Además, el sacerdote destaca la firme apuesta por la razón por parte del pontífice alemán, en un contexto en el que las ideologías modernas tienden a prescindir de ella. Eso sí, alertando de que «la religión tiene también enfermedades, como puede ser el fundamentalismo y el fanatismo; y por eso la razón puede desempeñar una función correctora, aunque también podría decirse a la inversa».

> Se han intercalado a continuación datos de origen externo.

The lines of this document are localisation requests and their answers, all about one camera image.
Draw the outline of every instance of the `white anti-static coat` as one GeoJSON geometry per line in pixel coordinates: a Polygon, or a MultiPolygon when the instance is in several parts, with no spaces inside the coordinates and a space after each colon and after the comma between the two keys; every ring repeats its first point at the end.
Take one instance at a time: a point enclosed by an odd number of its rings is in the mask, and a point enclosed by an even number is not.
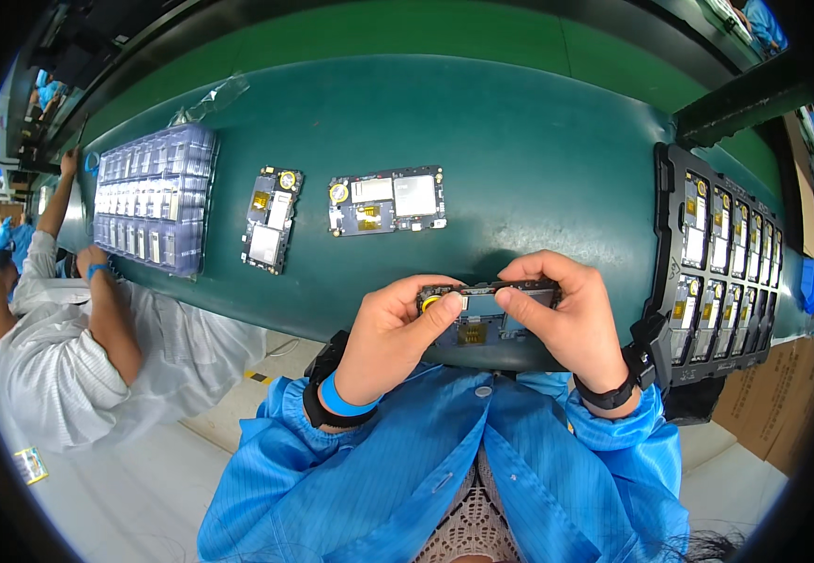
{"type": "Polygon", "coordinates": [[[126,387],[88,330],[85,280],[54,277],[56,244],[36,231],[0,340],[0,410],[30,444],[64,451],[116,444],[206,411],[263,358],[266,329],[122,281],[144,357],[126,387]]]}

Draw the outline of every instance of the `blue striped jacket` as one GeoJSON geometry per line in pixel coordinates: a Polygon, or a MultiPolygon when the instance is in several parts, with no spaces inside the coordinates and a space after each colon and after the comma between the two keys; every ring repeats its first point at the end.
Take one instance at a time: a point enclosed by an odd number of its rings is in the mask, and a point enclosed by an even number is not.
{"type": "Polygon", "coordinates": [[[668,545],[684,551],[679,433],[663,419],[659,392],[650,387],[632,414],[609,421],[567,393],[568,377],[523,373],[513,381],[421,365],[370,422],[344,434],[312,428],[301,408],[307,380],[280,378],[256,418],[241,421],[198,555],[409,562],[480,444],[524,563],[655,560],[668,545]]]}

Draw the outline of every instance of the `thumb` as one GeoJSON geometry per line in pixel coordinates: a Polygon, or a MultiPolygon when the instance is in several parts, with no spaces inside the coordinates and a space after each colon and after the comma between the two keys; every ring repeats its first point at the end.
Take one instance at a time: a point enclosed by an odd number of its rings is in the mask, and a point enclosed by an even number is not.
{"type": "Polygon", "coordinates": [[[405,327],[408,338],[412,343],[427,348],[458,318],[462,310],[463,299],[459,292],[446,293],[443,298],[429,305],[416,321],[405,327]]]}
{"type": "Polygon", "coordinates": [[[554,331],[556,313],[519,289],[502,287],[498,293],[494,294],[494,300],[508,315],[530,331],[535,332],[542,341],[545,341],[546,336],[554,331]]]}

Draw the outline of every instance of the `clear plastic tray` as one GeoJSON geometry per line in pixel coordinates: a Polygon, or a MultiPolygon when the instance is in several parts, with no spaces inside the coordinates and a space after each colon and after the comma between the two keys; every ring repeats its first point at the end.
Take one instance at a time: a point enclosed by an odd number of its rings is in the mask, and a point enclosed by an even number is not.
{"type": "Polygon", "coordinates": [[[95,244],[176,276],[197,273],[215,149],[210,129],[186,123],[105,152],[95,244]]]}

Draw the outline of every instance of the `white lace top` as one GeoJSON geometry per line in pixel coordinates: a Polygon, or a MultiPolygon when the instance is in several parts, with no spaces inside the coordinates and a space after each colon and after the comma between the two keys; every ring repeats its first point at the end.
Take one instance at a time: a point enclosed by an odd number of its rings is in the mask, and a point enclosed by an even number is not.
{"type": "Polygon", "coordinates": [[[465,555],[520,561],[483,448],[413,563],[450,563],[465,555]]]}

El descuido de la oración y la liturgia

La lectura que Ratzinger hizo de la aparente debilidad de las instituciones católicas, cada vez más cercenadas en el ámbito político y civil, pasaba por una vuelta a la radicalidad de la fe y de la vida sacramental. «Benedicto XVI –destaca en su conferencia viral– estaba convencido de que la crisis de la Iglesia se debe, en último término, al descuido de la liturgia, de la oración y de la adoración».

De hecho, ya en su propia juventud, «frente a la opresión nazionalsocialista, Ratzinger encontró dos refugios: uno era la razón, para poder argumentar y explicar la fe; y el otro, era la liturgia, donde entraba en contacto directo con el misterio».

Tanto es así, que en opinión de Blanco, Ratzinger preconizaba una vivificación de la Iglesia que pasase por la evangelización explícita que no quedase opacada por la labor social o caritativa. «Cuando se reunió con unos obispos de Hispanoamérica –relata el biógrafo en su conferencia–, le contaron cómo al visitar una comunidad indígena, los lugareños les explicaron que allí la Iglesia había construido un pozo, una escuelita y un dispensario. Pero que como necesitaban que alguien les hablase de Jesús, cuando llegaron unos protestantes y lo hicieron, toda la comunidad se volvió protestante. Y Ratzinger se preguntaba: ¿Qué estamos haciendo? ¿De qué estamos hablando? Porque tal vez estamos hablando de cuestiones exquisitamente clericales, pero nos olvidamos de anunciar a Cristo verdaderamente resucitado».

Así, para Ratzinger, en el actual contexto histórico es especialmente urgente recordad que «la Iglesia está para anunciar y ser el rostro de Cristo, no para dar vueltas sobre sí misma».

Miedo a decir la verdad

Ante la pluralidad de religiones y la multiculturalidad social que se nos presenta como irrevocable para el futuro, Blanco señala cómo, para Ratzinger, la Iglesia debía mantenerse firme en su credo y en su apostolado: «¿Se puede salvar un musulmán, un budista, un animista, un sintoísta? Por supuesto, pero si salvan es en Jesucristo, ni en Mahoma, ni en Buda, ni en el gran Manitú, porque sólo Jesucristo es el hijo de Dios», apunta Blanco, desde las palabras de Ratzinger.

Algo para lo que la Iglesia necesitará coraje: «A veces tenemos miedo a decir y manifestar la verdad, porque nos olvidamos de que lo único verdaderamente liberador es la Verdad. No se trata de imponer, sino de proponer esa verdad. Y la propuesta salvífica de Cristo tiene que estar vigente en nuestros días», asegura el sacerdote.

Por último, en medio de un feísmo cada vez más extendido en la sociedad, y de una concepción de lo bello ligada sólo al ámbito erótico y sexual, Ratzinger se presenta como «un enamorado del arte y de la belleza, que es constitutiva de la propia humanidad», porque «la belleza del arte cristiano y de la vida de los santos es el principal agente evangelizador, no es algo meramente ornamental».